Diyarbakır’ın merkez Sur ilçesinde yaşayan Ali Sait Özkal, eski kaliteli eşyaları toplama merakını antikacılığa dönüştürdü. Değişik şehirlerden 12 yaşından itibaren toplamaya başladığı, el yapımı güzel ürünleri, 3 metrekarelik dükkanında sergileyip satmaya başladı
Diyarbakır’ın Merkez Sur ilçesinde bulunan tarihi Hasan Paşa Hanı’nda 46 yıldır antikacılık yapan Ali Sait Özkal (58), merakı üzerine köylerden topladığı milyon değerlik antika süs eşyalarını 3 metrekarelik dükkanda satışa çıkardı. Küçük dükkanında Osmanlı Dönemi’nden kalan kolyeler, hamailler ve Ermeni ustaların 300 yıllık gümüş savatlı bilezik ve küpeleri müşterilerin dikkatine sunuyor.
‘Antika kültürü nesilden nesile geçmeli’
Antika kültürünün nesilden nesile geçmesi gerektiğini anlatan Ali Sait Özkal, gelen müşterilere sattığı eşyaları özel kutulara yerleştirip öyle teslim ediyor. Müşterilerin aldıkları eşyaların, dedelerden kalma bir hatıra diye evlerde sakladığını ifade eden Özkal, dükkanda bulunan antika eşyalarının tarihine değindi.
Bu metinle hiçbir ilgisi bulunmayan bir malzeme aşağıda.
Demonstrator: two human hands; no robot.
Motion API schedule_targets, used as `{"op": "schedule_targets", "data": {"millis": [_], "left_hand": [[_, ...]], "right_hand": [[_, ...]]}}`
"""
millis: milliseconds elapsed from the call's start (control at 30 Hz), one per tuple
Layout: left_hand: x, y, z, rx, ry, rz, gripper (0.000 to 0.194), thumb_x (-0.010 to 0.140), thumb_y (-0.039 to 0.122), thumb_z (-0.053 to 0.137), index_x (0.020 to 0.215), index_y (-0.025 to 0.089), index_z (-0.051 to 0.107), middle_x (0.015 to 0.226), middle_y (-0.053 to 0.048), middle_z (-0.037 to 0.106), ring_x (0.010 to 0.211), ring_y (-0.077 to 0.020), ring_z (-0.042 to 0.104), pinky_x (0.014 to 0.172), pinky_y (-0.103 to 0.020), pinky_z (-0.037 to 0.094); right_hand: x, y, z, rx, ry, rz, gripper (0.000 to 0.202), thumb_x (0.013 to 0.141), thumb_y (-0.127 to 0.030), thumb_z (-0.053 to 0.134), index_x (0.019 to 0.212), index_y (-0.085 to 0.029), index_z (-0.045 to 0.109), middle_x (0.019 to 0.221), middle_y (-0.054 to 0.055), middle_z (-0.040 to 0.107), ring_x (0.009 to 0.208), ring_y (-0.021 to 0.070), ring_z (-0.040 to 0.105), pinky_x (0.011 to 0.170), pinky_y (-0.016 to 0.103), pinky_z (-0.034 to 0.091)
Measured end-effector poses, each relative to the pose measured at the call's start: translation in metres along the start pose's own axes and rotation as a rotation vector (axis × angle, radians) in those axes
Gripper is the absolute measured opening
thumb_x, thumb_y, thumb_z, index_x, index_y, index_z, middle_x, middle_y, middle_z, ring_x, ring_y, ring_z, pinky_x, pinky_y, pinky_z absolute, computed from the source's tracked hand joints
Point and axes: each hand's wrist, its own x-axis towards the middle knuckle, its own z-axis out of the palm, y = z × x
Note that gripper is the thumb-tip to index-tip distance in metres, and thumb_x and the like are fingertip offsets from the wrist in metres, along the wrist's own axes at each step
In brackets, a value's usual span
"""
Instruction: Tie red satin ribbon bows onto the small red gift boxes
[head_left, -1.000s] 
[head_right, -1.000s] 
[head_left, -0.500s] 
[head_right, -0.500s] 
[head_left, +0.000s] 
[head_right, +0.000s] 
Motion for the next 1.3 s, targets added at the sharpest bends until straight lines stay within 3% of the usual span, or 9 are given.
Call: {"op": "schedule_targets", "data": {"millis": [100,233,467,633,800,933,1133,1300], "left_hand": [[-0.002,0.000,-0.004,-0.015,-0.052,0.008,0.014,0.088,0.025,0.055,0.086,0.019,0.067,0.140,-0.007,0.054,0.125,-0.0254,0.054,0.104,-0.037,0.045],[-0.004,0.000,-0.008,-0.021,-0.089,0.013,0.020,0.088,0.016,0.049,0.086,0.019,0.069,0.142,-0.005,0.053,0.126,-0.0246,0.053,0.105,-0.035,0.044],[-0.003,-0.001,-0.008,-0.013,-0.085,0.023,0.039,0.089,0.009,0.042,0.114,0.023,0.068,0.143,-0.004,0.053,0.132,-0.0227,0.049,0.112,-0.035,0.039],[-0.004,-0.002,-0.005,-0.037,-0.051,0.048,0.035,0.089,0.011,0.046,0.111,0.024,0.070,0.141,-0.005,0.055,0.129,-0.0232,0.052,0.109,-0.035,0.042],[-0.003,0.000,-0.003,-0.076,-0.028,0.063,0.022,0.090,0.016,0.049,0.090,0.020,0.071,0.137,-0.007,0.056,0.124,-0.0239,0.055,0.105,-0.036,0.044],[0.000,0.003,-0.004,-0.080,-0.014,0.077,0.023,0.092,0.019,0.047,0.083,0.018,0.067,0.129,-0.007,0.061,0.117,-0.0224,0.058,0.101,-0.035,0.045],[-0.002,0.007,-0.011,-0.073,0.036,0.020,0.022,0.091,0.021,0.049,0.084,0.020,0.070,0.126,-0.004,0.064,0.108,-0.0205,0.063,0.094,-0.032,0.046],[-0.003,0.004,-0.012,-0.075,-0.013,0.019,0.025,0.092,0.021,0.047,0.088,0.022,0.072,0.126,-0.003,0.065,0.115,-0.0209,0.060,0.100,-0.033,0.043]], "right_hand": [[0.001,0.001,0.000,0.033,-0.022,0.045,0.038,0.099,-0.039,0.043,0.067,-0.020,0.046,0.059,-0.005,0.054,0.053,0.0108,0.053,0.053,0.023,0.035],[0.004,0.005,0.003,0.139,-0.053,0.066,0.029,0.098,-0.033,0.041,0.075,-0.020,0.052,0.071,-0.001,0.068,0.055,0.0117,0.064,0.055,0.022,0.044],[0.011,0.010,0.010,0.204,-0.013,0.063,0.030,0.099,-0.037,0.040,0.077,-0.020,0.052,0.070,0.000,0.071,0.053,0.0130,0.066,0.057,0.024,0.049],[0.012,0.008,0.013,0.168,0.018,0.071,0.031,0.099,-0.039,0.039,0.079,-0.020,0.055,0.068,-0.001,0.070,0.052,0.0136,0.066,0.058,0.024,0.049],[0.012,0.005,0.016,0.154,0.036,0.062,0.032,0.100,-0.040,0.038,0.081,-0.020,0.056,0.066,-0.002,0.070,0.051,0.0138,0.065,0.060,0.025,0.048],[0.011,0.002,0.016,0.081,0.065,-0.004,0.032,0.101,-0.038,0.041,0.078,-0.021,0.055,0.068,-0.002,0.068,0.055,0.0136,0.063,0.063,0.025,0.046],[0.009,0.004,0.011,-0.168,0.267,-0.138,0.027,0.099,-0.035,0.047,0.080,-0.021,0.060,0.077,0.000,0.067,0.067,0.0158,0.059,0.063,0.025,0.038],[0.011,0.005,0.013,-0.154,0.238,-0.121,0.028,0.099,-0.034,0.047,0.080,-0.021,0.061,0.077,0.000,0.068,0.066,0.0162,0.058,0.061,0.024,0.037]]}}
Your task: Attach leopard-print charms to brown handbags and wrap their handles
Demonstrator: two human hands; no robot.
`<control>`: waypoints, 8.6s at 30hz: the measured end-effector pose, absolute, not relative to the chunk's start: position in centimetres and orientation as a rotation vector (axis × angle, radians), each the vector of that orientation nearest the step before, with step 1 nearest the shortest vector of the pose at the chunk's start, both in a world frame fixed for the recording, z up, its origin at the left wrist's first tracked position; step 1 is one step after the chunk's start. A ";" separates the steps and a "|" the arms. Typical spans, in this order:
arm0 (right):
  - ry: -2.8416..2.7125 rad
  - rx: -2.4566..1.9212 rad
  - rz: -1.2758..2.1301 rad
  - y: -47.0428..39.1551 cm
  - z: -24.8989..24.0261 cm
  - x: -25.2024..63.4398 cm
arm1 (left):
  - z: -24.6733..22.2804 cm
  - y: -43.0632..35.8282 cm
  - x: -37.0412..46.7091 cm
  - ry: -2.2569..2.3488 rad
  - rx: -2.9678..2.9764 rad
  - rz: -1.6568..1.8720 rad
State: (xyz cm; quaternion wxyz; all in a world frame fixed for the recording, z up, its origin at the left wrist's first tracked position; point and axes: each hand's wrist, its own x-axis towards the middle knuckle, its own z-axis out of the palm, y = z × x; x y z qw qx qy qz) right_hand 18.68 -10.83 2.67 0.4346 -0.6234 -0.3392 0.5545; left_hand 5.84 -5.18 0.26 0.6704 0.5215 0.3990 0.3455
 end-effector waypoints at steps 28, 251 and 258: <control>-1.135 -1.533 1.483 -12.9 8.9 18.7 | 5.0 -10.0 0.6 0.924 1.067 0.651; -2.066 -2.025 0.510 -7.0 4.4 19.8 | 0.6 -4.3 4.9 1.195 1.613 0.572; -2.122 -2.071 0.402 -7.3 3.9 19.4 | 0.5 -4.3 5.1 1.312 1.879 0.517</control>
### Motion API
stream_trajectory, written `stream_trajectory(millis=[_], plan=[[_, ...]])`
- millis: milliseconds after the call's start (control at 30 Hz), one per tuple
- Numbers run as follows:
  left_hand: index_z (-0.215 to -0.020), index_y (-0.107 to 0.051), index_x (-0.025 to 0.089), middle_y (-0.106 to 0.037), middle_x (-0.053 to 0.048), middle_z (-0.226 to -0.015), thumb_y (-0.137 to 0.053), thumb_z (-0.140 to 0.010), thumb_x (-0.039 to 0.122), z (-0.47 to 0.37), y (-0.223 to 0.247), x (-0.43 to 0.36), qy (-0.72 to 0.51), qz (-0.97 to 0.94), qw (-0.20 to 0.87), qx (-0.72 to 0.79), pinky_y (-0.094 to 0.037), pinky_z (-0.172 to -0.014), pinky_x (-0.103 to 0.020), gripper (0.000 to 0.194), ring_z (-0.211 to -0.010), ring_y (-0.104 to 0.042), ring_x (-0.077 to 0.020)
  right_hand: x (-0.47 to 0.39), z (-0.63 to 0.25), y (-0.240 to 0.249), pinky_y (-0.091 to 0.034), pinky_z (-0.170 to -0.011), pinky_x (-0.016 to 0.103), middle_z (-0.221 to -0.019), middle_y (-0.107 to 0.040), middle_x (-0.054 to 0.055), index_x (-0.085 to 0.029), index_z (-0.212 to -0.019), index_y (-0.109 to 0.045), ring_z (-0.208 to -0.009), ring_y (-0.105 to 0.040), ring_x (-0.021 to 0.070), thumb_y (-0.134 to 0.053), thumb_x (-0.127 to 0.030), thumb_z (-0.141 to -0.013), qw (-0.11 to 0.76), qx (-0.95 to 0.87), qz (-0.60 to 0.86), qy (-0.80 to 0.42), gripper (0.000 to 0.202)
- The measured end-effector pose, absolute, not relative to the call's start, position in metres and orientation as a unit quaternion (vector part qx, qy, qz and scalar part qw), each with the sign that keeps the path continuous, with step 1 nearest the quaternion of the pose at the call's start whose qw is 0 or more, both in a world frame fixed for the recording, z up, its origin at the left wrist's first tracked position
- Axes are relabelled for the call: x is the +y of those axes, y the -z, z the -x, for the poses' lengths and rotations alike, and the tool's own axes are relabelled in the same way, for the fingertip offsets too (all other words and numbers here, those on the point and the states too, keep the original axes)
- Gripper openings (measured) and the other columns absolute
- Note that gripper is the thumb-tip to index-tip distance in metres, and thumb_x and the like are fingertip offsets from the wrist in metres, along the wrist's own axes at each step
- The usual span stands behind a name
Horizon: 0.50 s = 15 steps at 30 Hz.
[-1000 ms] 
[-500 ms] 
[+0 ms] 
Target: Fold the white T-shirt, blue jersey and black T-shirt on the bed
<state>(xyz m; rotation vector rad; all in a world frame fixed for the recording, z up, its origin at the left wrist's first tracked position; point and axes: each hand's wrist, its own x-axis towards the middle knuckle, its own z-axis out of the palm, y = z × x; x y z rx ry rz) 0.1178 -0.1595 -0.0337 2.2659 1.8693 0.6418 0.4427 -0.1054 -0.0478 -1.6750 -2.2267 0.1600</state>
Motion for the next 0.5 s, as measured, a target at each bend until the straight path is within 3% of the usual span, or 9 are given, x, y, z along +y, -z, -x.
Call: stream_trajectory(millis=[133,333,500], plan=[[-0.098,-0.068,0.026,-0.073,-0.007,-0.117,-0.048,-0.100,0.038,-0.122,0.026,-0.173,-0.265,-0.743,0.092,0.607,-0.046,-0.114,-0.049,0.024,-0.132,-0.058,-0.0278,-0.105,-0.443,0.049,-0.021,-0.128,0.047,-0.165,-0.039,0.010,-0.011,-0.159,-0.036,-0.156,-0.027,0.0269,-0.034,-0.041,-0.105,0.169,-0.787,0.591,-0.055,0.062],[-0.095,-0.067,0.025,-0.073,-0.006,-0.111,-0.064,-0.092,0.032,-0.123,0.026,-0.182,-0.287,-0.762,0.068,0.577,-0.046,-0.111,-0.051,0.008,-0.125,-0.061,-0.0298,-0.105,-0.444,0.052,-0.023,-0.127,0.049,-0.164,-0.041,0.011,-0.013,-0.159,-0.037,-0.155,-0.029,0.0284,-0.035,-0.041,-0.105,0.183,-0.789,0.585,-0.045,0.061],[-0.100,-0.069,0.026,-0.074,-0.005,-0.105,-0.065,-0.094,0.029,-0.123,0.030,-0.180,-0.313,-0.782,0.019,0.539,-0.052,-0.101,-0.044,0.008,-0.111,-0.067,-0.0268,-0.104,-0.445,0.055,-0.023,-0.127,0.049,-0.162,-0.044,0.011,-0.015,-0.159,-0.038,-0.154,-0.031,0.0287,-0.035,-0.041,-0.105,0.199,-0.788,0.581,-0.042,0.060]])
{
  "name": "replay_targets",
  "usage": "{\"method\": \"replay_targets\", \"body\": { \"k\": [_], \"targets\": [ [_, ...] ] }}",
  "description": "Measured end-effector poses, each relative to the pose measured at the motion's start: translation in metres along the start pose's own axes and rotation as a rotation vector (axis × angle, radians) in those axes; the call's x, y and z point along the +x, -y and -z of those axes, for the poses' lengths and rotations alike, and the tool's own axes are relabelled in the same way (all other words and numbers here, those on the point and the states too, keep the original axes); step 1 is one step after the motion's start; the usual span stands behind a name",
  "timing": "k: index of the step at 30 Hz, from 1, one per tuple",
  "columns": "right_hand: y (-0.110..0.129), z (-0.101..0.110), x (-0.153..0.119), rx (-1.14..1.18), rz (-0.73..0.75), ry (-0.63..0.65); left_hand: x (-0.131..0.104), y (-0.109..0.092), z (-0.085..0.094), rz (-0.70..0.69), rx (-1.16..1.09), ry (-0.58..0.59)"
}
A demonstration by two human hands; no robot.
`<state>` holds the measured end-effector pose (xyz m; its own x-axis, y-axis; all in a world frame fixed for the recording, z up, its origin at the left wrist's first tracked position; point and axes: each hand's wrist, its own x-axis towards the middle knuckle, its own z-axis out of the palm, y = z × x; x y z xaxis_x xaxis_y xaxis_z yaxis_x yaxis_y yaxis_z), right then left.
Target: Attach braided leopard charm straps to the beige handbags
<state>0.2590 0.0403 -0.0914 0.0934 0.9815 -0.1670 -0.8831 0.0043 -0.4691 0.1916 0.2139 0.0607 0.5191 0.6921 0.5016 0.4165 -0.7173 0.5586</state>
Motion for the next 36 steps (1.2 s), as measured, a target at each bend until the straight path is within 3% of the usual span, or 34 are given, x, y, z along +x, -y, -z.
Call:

Osmanlı’dan kalma eşyalardan eski Ermeni işçilikli süs eşyalarına kadar topladığı antikaları dükkanında bulundurduğunu belirten Özkal, “Eski Ermeni işçiliği süs eşyalarımız bulunmakta. Örneğin elimizde tepelik var. Eskiden kadınların başa koydukları büyük tepeliklerdir. Nereden bakarsan 200 yıllık bir geçmişi var. Bu tepelikler o dönem kadınların en önemli takıları idi. Gümüş parçalardır, üzerinde mercan, yarı değerli taşlarla güzel tasarımlar yapılırdı. 300-400 ve 600 yıllık eşyalar bende mevcut. Antika eşyalarımın çoğu Osmanlı’dan kalma olduğu için maddi ve manevi değerleri yüksek. Bunların tamirlerini yapıp sergiliyoruz dükkanımızda. Antika eşyalara önem veren müşterilerimize satışa sunuyoruz” dedi.
‘Dükkandaki eşyaların değeri 1 milyon liradan fazla’
Köylü mercanı adı verilen kolyenin pek nadir bulunduğuna değinen Özkal, “Balık motifli bu kolyenin 210 yıllık bir evveliyatı bulunmaktadır. Eski insanlarımız bu kolyeyi düğünlerde süs eşyası olarak kullanıyorlarmış. Kendilerine çok değer verdikleri için özenli bir şekilde kemerlerini, kolyelerini, küpelerini ve bilezik gibi süs eşyalarını severlermiş” ifadelerini kullandı. Dükkandaki antika eşyaların değerinin 1 milyon liradan fazla olduğuna vurgu yapan Özkal, “Bu 3 metrekarelik dükkandaki antika eşyaları müşterilere komple satarsam 1 milyondan fazla değere sahiptir” diye konuştu. Eskiden insanların muskasız gezmediklerini söyleyen Özkal, “Eski insanlarımız dinine bağlı oldukları için, kötülüklerden korunmak için bazı sureleri hattatlara yazdırıp, boyunlarına asarlarmış. Bu muskaların içine koyulduğu gümüş kaplara ’hamail’ adı veriliyor. Hem motifinden hem de içindeki muskadan dolayı insanlar kendini güvende hissedermiş. O zamanlar sağlık sektörü gelişmediği için insanlar içi sure yazılı hamaili taktığında streslerinin alındığına inanıyordu” şeklinde konuştu. (İHA)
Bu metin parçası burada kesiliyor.